_TASK INSTRUCTIONS:_
Find each line of the material below in which the word "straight" occurs, and return it.

_INPUT FOR THIS TASK:_
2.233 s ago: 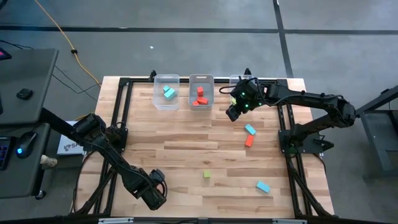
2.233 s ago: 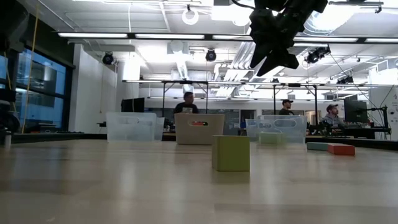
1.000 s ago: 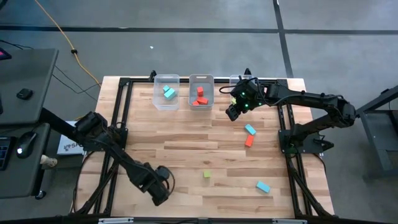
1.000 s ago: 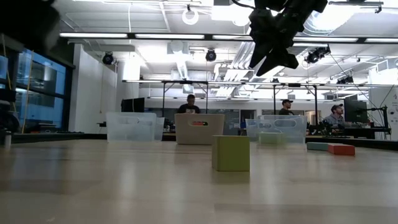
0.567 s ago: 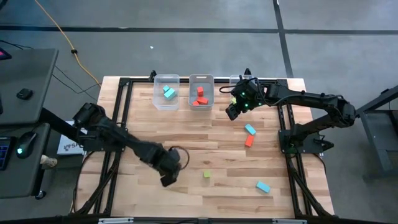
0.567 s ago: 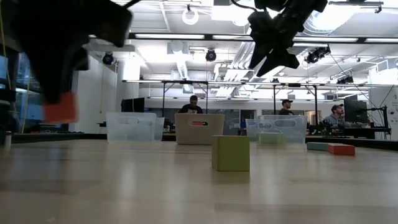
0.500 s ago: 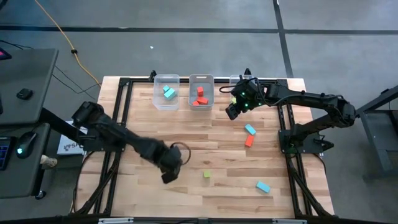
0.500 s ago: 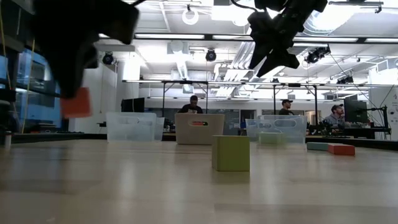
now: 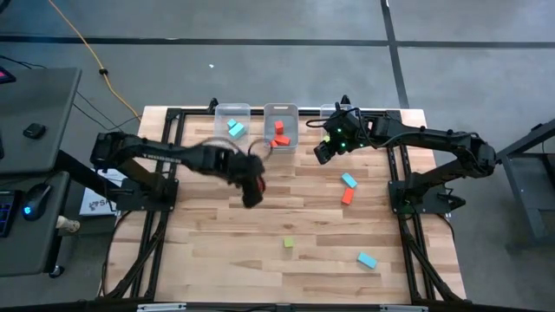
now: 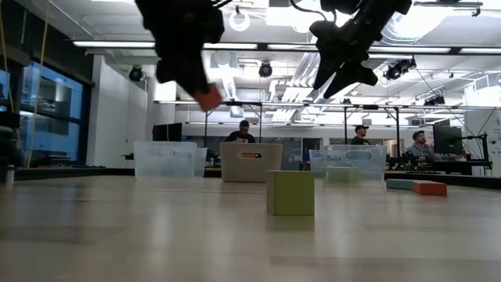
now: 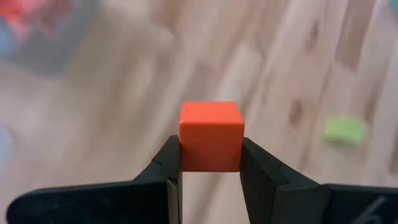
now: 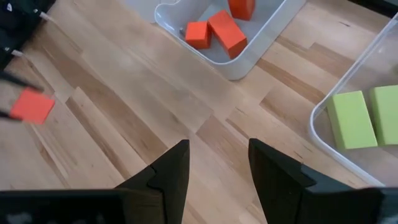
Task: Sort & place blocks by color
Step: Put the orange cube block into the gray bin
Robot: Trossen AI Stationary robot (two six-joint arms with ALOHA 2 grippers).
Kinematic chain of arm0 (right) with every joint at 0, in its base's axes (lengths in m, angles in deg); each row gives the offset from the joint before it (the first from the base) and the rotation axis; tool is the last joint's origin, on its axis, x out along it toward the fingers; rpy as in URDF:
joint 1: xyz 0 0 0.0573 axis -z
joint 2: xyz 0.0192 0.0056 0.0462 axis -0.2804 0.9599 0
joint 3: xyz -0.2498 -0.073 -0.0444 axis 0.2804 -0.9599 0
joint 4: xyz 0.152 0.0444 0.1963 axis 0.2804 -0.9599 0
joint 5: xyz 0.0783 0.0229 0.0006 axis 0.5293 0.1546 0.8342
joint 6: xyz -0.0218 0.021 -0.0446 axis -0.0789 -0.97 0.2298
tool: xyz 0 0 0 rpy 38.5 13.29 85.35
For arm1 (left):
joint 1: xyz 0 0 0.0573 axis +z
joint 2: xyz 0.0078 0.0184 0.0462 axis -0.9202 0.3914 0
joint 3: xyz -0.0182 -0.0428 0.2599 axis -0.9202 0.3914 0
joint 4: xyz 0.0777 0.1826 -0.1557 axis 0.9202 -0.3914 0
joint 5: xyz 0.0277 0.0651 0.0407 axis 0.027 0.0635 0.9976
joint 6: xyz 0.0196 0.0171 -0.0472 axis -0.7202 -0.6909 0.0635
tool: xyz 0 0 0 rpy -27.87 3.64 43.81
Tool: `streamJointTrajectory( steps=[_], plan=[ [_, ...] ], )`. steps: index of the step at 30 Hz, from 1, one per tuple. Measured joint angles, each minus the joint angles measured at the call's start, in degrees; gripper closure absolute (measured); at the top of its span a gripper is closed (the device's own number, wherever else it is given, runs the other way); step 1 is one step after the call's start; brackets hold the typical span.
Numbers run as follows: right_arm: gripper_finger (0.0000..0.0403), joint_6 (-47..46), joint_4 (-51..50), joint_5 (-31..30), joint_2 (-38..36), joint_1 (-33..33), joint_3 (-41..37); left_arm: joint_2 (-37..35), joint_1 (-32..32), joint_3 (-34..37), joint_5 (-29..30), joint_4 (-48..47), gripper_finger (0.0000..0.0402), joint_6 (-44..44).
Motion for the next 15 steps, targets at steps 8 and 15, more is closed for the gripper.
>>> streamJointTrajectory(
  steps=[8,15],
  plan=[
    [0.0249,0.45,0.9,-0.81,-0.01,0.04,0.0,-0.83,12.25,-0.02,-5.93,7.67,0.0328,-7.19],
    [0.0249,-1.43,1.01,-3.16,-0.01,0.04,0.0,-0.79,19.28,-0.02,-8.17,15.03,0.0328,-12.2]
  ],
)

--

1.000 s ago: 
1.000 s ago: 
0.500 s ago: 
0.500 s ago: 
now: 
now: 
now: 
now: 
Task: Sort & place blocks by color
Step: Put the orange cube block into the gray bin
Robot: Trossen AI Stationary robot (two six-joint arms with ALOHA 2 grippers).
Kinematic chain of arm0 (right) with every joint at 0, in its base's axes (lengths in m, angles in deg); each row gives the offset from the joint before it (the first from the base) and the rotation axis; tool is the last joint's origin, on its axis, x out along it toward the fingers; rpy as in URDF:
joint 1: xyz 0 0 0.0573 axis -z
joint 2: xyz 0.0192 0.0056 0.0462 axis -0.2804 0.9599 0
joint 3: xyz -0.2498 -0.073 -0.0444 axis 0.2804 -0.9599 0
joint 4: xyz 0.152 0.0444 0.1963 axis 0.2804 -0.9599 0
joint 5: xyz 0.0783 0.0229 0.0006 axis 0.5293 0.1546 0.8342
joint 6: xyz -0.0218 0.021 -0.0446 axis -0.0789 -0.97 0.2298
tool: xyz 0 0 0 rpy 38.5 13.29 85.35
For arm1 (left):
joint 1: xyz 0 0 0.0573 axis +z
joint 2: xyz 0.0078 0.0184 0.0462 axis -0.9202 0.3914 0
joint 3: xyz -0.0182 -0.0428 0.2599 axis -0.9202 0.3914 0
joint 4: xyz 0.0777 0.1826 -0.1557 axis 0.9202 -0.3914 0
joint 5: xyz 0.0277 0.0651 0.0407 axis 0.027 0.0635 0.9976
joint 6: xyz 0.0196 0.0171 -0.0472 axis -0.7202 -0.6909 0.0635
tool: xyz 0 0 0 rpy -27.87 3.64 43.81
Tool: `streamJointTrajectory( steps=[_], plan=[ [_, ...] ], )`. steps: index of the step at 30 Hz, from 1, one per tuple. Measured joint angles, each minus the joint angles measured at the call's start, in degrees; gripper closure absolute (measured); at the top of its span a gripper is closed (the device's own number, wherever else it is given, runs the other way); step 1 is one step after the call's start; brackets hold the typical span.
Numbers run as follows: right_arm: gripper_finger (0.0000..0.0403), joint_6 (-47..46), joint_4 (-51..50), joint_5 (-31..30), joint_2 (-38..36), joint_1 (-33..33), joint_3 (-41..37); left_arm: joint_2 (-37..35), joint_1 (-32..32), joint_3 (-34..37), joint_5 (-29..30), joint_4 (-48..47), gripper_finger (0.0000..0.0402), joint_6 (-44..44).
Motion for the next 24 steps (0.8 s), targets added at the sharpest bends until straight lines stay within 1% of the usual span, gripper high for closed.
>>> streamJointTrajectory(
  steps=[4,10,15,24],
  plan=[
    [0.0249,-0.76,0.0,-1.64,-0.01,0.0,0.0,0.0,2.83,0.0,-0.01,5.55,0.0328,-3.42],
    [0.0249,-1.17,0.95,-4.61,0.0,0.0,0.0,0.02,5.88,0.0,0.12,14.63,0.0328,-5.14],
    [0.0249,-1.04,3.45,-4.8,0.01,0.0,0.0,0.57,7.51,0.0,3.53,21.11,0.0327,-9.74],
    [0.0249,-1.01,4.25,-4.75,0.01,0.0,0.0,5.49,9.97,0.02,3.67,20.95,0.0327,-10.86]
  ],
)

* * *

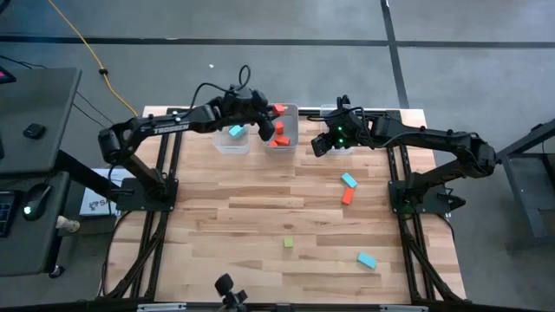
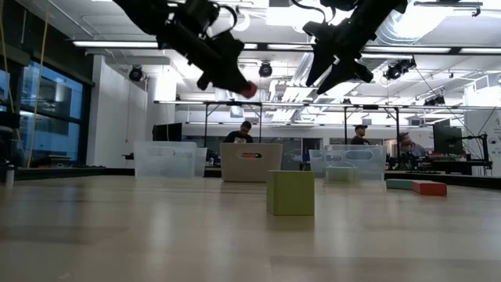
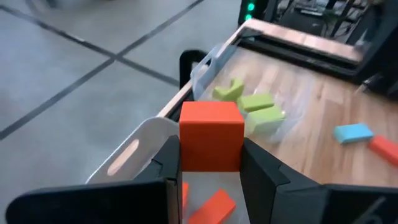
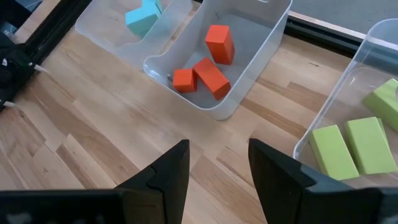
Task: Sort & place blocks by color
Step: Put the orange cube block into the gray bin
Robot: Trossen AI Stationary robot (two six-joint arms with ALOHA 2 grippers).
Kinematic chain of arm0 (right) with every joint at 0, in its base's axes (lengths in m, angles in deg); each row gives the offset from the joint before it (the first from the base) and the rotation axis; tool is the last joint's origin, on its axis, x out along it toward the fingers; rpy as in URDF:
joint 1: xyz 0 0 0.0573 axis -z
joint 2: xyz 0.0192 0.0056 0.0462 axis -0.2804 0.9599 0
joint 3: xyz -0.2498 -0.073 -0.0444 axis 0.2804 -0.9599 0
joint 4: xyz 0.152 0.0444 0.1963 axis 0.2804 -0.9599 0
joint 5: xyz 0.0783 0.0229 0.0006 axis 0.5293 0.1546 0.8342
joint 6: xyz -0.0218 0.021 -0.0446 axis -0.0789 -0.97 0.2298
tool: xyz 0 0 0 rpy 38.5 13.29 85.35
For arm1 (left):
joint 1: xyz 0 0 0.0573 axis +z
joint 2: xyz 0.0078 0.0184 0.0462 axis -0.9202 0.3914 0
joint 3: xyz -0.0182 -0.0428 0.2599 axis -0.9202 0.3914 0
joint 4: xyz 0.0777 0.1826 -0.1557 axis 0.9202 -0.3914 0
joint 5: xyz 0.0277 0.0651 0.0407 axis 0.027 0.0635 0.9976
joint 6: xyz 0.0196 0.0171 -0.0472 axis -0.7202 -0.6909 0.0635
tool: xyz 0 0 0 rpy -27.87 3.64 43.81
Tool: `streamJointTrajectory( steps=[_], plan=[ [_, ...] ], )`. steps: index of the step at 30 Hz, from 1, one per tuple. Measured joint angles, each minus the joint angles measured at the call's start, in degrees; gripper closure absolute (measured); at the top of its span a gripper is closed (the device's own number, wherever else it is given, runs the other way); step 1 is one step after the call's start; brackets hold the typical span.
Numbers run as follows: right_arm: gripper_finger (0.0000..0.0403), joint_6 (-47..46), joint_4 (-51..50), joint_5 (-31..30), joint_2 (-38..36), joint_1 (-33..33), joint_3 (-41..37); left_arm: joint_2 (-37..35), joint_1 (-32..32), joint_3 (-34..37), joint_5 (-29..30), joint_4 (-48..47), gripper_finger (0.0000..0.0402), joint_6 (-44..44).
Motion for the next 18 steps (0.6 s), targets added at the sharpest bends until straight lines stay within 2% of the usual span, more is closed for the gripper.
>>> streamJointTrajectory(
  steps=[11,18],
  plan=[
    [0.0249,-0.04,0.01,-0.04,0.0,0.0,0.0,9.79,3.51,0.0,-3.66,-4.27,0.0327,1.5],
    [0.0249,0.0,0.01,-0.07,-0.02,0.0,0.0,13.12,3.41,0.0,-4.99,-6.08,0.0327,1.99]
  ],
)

_SOLUTION BELOW:_
Motion for the next 24 steps (0.8 s), targets added at the sharpest bends until straight lines stay within 1% of the usual span, gripper high for closed.
Motion for the next 18 steps (0.6 s), targets added at the sharpest bends until straight lines stay within 2% of the usual span, more is closed for the gripper.

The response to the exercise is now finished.